Characterization of stable, GFP-positive cell clones. The goal of this experiment was to isolate (without selective pressure) and characterize stable, GFP-positive cell clones from pHyRaNGFPa-infected 293 cells. For this, 293 cells were infected with pHyRaNGFPa or, as controls, pHyGFPa or pHSVGFP at a multiplicity of infection of 1 transducing unit per cell and, 2 days later, sorted by fluorescence-activated cell sorting (FACS) to collect all GFP-positive cells in a 96-well plate (1,000 cells/well).

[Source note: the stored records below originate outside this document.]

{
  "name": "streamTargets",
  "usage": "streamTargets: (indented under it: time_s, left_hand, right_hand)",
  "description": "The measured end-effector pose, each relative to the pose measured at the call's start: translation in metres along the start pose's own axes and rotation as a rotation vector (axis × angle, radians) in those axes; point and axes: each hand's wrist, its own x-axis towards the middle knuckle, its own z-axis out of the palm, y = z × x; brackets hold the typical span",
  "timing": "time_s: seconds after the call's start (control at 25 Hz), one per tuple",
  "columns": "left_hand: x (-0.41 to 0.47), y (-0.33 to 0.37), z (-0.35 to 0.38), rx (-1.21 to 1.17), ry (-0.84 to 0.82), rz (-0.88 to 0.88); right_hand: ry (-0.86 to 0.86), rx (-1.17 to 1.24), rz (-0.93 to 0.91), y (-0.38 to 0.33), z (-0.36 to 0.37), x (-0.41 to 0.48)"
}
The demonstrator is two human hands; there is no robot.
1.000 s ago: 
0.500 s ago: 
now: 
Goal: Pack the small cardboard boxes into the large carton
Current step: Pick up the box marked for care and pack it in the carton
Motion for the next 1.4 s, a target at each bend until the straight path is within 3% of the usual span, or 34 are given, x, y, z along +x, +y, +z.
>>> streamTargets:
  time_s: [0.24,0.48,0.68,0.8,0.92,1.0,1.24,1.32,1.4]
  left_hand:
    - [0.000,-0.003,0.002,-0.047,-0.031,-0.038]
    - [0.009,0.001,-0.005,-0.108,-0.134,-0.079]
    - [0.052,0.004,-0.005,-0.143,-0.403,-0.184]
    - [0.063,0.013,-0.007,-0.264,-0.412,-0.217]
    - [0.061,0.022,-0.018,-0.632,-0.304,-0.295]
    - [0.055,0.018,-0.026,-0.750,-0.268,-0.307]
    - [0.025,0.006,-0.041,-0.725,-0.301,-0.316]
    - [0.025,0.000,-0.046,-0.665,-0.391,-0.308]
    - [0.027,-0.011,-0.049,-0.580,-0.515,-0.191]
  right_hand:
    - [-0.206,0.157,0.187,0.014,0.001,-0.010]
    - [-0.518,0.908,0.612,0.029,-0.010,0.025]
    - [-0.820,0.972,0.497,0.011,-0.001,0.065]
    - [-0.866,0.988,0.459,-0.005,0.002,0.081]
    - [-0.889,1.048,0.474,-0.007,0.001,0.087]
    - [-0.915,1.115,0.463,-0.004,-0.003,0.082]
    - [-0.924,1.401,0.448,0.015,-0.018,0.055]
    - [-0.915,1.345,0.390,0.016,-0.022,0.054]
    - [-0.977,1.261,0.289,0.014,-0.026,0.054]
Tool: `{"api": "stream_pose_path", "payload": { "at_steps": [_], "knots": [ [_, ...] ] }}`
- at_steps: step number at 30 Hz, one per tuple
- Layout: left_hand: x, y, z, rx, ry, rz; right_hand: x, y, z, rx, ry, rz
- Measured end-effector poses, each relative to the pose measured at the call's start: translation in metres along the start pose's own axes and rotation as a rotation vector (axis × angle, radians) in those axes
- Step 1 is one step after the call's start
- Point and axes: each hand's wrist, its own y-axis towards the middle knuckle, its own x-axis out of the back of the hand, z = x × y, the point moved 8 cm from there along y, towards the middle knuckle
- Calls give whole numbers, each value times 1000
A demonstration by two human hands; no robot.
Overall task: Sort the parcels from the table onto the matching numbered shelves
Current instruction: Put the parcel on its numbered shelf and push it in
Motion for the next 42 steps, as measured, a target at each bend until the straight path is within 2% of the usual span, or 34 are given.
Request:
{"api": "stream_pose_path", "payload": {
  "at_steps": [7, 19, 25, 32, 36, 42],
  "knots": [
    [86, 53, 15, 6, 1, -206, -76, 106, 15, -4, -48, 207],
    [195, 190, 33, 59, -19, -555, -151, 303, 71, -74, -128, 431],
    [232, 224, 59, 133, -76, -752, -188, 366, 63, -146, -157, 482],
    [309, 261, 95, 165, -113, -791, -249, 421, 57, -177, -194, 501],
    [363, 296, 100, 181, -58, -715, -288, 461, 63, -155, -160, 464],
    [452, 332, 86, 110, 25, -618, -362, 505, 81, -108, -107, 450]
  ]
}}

After 2 weeks, 90% of the cells from six wells were pooled and propagated in T25-tissue culture flasks (designated 293 RaGa pool). The remaining cells were diluted and plated at 500 cells per plate onto 10-cm-diameter tissue culture plates to allow the formation of clones. Ten days later, GFP-positive clones (designated 293 RaGa) were picked, propagated separately in wells of a 96-well plate, clone purified again on 10-cm-diameter tissue culture plates, and then expanded (Fig. 5). Most of the clones remained GFP positive (100% of the cells) for at least 12 months, except for clones RaGa 2, 4, 5, and 6, which gradually lost GFP fluorescence over a period of 2 to 4 weeks. Surprisingly, no stable, GFP-positive clones were obtained from the pHSVGFP- or pHyGFPa-transduced cultures, although the latter appeared to express GFP for longer periods.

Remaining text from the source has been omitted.